Thanks again for your help !

sgugger · October 30, 2018, 1:47pm

That is weird. The problem is again that your result doesn’t have require_grads=True, but I don’t see what in your code causes this. To debug, I’d suggest to run your steps one by one and try to see at which point your input tensor (which should have a grad_fn since it’s the output of the module) loses it.

meli · October 30, 2018, 4:46pm

If I return res.requires_grad_(True) in my iou_multiclass function, I don’t get any error.
Edit : actually, as long as I put .requires_grad_(True)somewhere (in the forward function of IOUMultLoss, or when assigning res in iou_multiclass) , it works.
But it seems the model is not learning anything, accuracy stays around 0.06 after 15 epochs when it would be around 0.6 only after 2 epochs when I was using CrossEntropyFlat() instead of the IOU loss function.
What am I missing here ?
Thank you !

sgugger · October 30, 2018, 7:09pm

No, returning res.requires_grad_(True) won’t help you: your loss is detached from the history of how it was created so your gradients are all nil afterward, hence your absence of training.
You really need to debug when that requires_grad flag disappears from your input.

meli · October 31, 2018, 1:28pm

Thanks !
It seems that up until my loss function, the requires_grad flag is set to True for my input, …
I am working on another version of the iou loss which doesn’t involve any for loop (I don’t know if that can be the source of the problem, but I’ll try).
Edit : I have the exact same error with this second version of IoU loss …
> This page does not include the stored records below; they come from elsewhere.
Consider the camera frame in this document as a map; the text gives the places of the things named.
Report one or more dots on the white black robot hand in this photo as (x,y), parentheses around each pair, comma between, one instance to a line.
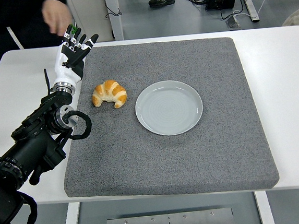
(68,72)

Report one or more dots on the golden croissant bread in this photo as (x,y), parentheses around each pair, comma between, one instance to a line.
(108,93)

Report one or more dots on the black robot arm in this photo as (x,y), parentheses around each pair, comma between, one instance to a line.
(30,151)

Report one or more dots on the grey round plate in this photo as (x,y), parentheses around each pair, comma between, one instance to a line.
(168,109)

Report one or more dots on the small green object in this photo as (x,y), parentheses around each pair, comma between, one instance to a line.
(73,30)

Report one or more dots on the person's hand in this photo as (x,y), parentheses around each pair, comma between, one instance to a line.
(57,15)

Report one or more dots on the white panel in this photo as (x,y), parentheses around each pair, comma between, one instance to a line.
(91,12)

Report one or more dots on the grey foam mat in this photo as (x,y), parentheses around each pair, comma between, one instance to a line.
(169,162)

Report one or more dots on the white table leg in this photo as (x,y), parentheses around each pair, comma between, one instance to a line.
(70,223)
(265,209)

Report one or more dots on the grey foot pedal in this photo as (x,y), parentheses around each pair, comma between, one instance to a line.
(232,22)

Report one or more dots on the white desk leg with foot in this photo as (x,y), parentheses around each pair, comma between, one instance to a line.
(250,1)

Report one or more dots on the beige rounded object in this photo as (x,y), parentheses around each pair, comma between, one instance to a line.
(297,17)

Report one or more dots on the white square post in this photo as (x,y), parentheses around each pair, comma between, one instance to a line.
(115,23)

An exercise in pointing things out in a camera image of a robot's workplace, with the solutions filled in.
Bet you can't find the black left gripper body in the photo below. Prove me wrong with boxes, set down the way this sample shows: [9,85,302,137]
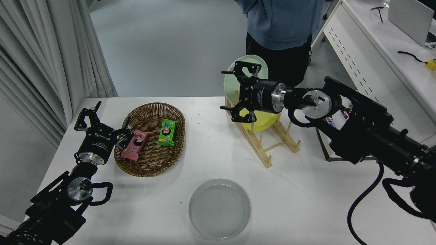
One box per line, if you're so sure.
[77,124,118,159]

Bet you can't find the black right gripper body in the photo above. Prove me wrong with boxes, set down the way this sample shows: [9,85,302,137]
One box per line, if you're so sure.
[240,77,273,112]

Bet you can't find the grey plate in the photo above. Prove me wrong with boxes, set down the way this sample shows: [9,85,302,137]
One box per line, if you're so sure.
[188,178,251,241]

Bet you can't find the yellow plate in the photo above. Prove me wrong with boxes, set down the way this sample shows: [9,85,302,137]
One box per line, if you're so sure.
[238,107,282,132]

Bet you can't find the pale green plate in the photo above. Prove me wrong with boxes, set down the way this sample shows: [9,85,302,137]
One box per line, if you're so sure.
[223,54,269,102]

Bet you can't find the wooden plate rack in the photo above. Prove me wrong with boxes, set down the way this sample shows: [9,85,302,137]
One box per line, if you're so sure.
[225,90,301,169]

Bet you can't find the pink snack bar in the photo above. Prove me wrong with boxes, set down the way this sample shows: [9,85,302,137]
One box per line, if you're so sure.
[120,130,152,162]

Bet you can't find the brown oval wicker basket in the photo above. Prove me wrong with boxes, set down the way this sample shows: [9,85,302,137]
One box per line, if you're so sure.
[113,102,186,178]

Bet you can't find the green snack bar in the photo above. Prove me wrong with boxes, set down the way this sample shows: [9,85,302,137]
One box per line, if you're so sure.
[157,119,178,147]

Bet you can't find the person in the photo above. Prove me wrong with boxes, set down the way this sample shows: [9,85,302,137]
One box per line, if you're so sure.
[235,0,326,89]

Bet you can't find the white pleated curtain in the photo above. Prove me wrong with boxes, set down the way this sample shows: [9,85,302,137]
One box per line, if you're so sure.
[0,0,119,150]

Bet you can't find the black glasses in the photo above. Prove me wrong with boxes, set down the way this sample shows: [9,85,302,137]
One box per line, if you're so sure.
[371,6,385,23]

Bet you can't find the silver laptop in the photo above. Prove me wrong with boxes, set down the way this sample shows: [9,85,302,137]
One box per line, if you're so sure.
[388,0,436,47]

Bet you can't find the black cable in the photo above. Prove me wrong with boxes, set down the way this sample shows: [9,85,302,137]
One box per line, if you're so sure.
[398,50,424,63]

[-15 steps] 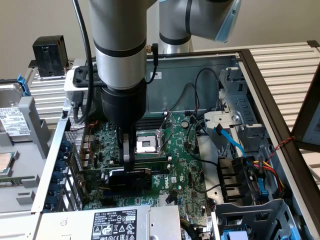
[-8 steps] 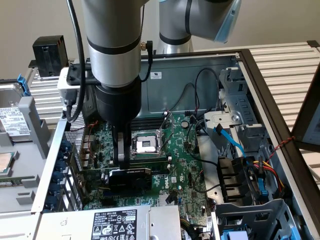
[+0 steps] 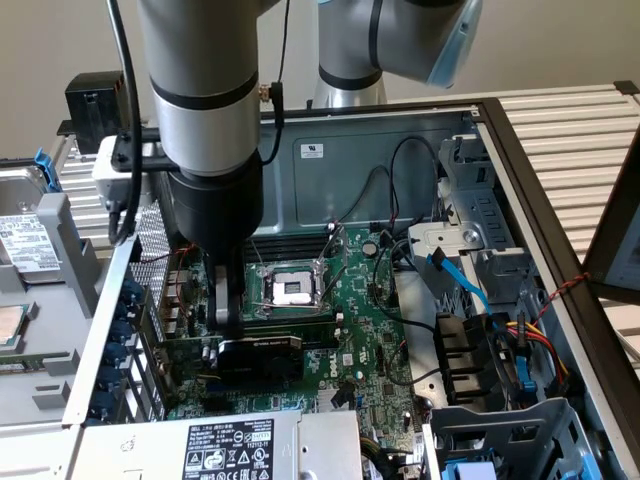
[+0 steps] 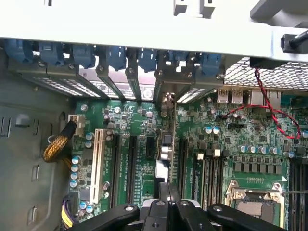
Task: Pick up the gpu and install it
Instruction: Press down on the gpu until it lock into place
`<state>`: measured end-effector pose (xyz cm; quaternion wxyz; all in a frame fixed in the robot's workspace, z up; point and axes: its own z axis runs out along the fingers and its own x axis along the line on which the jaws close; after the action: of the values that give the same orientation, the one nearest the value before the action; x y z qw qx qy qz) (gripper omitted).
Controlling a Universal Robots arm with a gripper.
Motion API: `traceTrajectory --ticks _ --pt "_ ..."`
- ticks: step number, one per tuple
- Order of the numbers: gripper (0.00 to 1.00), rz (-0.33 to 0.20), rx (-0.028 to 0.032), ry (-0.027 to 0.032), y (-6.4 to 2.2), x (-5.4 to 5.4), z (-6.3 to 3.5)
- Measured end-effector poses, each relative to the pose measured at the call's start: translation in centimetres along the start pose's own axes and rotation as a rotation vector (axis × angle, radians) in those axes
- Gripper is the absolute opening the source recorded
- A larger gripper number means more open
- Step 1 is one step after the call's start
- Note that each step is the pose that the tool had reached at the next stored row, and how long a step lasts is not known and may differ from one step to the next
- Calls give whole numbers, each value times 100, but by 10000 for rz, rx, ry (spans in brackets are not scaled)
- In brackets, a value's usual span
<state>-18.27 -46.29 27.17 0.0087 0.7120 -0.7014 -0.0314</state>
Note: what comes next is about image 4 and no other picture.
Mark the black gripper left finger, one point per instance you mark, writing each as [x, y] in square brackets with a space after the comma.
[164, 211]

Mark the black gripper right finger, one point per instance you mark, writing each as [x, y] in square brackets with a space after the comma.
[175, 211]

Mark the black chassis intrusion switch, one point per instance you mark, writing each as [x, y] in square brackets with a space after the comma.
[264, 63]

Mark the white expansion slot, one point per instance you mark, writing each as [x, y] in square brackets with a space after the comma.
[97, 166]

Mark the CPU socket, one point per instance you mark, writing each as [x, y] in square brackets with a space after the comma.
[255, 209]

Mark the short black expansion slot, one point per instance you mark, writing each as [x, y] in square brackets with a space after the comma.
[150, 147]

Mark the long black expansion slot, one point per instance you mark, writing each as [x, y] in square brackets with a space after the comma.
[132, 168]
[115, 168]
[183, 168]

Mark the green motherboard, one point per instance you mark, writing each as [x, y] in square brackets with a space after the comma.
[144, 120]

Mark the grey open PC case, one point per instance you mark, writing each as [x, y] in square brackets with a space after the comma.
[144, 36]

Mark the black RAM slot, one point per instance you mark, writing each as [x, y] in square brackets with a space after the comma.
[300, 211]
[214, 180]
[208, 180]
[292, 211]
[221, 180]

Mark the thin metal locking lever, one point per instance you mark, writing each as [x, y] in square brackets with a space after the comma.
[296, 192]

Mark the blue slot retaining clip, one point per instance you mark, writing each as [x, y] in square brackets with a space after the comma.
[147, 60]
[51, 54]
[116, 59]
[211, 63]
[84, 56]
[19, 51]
def iou_multiclass_v2(input:Tensor, targs:Tensor, classes = 13)->Rank0Tensor:
  
    eps = 1e-15
    print(input.requires_grad)
   #yields True 
    n, c,w,h = input.shape
    range_tensor_ = torch.stack([torch.arange(classes)]*w*h, dim=1).view(classes,-1).cuda()
    range_tensor_batch_ = torch.stack([range_tensor_]*n, dim = 1).float().cuda()
    
    input_ = (torch.stack([input.argmax(dim = 1)]*classes)).view(c,n, -1).float().cuda()
    targ = torch.stack([targs.squeeze(1)]*classes).float().view(c,n, -1).cuda()
  #target is replicated n_class times to be compared with range_tensor_batch, which is a stack of [tensor of zeros, tensor of ones, ... tensor of (num_classes)]

    input_ = (input_==range_tensor_batch_).float()
    targs_ = (targ == range_tensor_batch_).float()
    intersect_ = (input_*targs_).sum(dim = 2).float()
    union_ = (input_+targs_).sum(dim = 2).float()
    ious = (intersect_ + eps)/ (union_-intersect_+eps)
    res = ious.sum(dim = 0)/n
    res = res.sum()/(classes )
    return tensor(res)

Edit :
Actually I figured the error does probably not come from my iou metrics function itself, but I think it comes from the use of argmax, or some non differentiable function I am using…

ilovescience · April 11, 2019, 3:04am

Indeed it has to do with the fact that argmax is not differentiable. Instead, a soft loss can be implemented by using the probabilities for calculating the loss.

stephan.kuo · September 9, 2020, 6:39am

I have the same problem when implementing dice loss. ‘grad_fn’ becomes None after argmax. Since argmax is not differentiable, I’m wondering how exactly is dice loss or IOU loss implemented?